Extended maintenance for Community Portal
Incident Report for Mautic Community
Postmortem

On Monday morning, a two hour outage was planned to transition our Decidim instance from using a private image over to using the Mautic GitHub repository and DockerHub image, with the end goal being able to have automated pipelines for deployment when a community PR is merged.

During the process, one of the encryption keys which are essential for Decidim’s functioning - which was supposed to be backed up - unfortunately was overwritten and could not be recovered.

We reached out to the hosting provider, Infomaniak, to request a rollback to backup, but it was after hours which meant we had to wait for the next morning.

The next day, we called Infomaniak again to request the rollback and they assured us it would happen in the early evening.

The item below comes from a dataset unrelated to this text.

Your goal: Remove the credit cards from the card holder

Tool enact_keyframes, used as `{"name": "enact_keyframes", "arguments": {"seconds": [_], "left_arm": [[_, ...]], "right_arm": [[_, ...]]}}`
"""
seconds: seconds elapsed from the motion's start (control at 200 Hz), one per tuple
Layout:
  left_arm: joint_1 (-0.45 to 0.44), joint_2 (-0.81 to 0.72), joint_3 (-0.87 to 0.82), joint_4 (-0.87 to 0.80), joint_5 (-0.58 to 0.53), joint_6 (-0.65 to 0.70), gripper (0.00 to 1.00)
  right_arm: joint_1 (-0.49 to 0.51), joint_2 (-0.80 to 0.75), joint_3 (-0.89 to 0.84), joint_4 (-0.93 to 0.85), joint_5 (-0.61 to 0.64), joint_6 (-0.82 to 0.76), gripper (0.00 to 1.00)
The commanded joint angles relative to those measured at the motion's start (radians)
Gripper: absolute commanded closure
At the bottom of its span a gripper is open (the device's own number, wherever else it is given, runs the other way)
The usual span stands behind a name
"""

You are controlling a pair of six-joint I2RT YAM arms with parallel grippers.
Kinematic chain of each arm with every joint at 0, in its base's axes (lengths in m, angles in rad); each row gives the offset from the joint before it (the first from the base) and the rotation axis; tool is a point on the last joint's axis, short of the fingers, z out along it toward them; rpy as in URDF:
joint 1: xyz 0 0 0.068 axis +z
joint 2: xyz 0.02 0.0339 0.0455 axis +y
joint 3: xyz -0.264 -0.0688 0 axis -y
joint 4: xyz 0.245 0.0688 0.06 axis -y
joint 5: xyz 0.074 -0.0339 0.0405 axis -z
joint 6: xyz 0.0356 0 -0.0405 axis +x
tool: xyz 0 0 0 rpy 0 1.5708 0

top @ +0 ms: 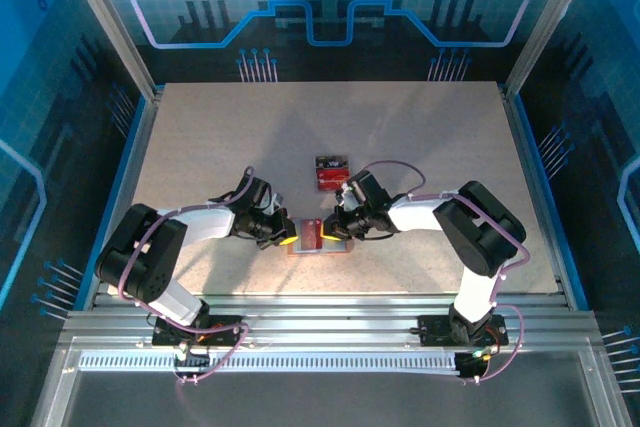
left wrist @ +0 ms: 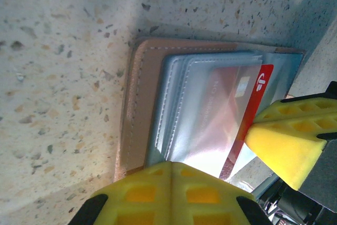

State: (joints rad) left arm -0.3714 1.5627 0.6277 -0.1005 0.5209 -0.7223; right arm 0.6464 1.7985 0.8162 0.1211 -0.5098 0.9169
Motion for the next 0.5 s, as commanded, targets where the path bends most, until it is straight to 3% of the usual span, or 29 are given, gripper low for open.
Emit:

Upon calling to get a status update, we were informed that they did not have any backups from which to restore from. We therefore had to set about the process of removing all encrypted data and re-configuring it with new keys, which happened on Wednesday morning.

Actions and learnings

  1. In the process the current setup was removed and started again pulling from the new infrastructure, which resulted in the keys being lost. In the future we will take the longer route of making the production instance read-only and setting up a separate working area to do the update before switching to it.
  2. We were planning to set up off-site backups rather than just relying on the hosting provider’s backup which we now know are non-existent. This has now been accelerated and we’ve got backups both of the encryption keys and the entire instance in several locations for future resilience. Pipelines will be set up to automatically push backups at regular intervals.
  3. One of the people involved assumed the other had set up off-site backups already and didn’t think to question - in the future we’ll be more explicit about our backup integrity before making such major changes.
Posted Dec 06, 2023 - 15:50 UTC

Resolved
This incident has now been resolved.
Posted Dec 06, 2023 - 15:41 UTC
Monitoring
A fix has been implemented for the issues that were experienced, we will continue to monitor to ensure that all systems are working as expected.
Posted Dec 06, 2023 - 11:31 UTC
Update
We have implemented a roll-back and are in the process of reconfiguring some aspects which have not been cleanly recovered. It is anticipated this will be resolved on Wednesday morning. At present login and some pages will be unavailable until this is resolved.
Posted Dec 06, 2023 - 00:01 UTC
Update
We have identified the cause of the issues (broken links and not being able to log in) which is relating to a mismatch in encryption keys. We will be rolling back in the morning when the infrastructure providers' support is available, which will resolve the issue and allow us to get back up and running.

Apologies for the inconvenience.
Posted Dec 04, 2023 - 16:42 UTC
Update
We are continuing to work on a fix for this issue.
Posted Dec 04, 2023 - 14:48 UTC
Identified
We are working on finalising the deployment of the Community Portal which encountered some problems with broken images and links not working.
Posted Dec 04, 2023 - 14:47 UTC
This incident affected: Mautic Community Portal.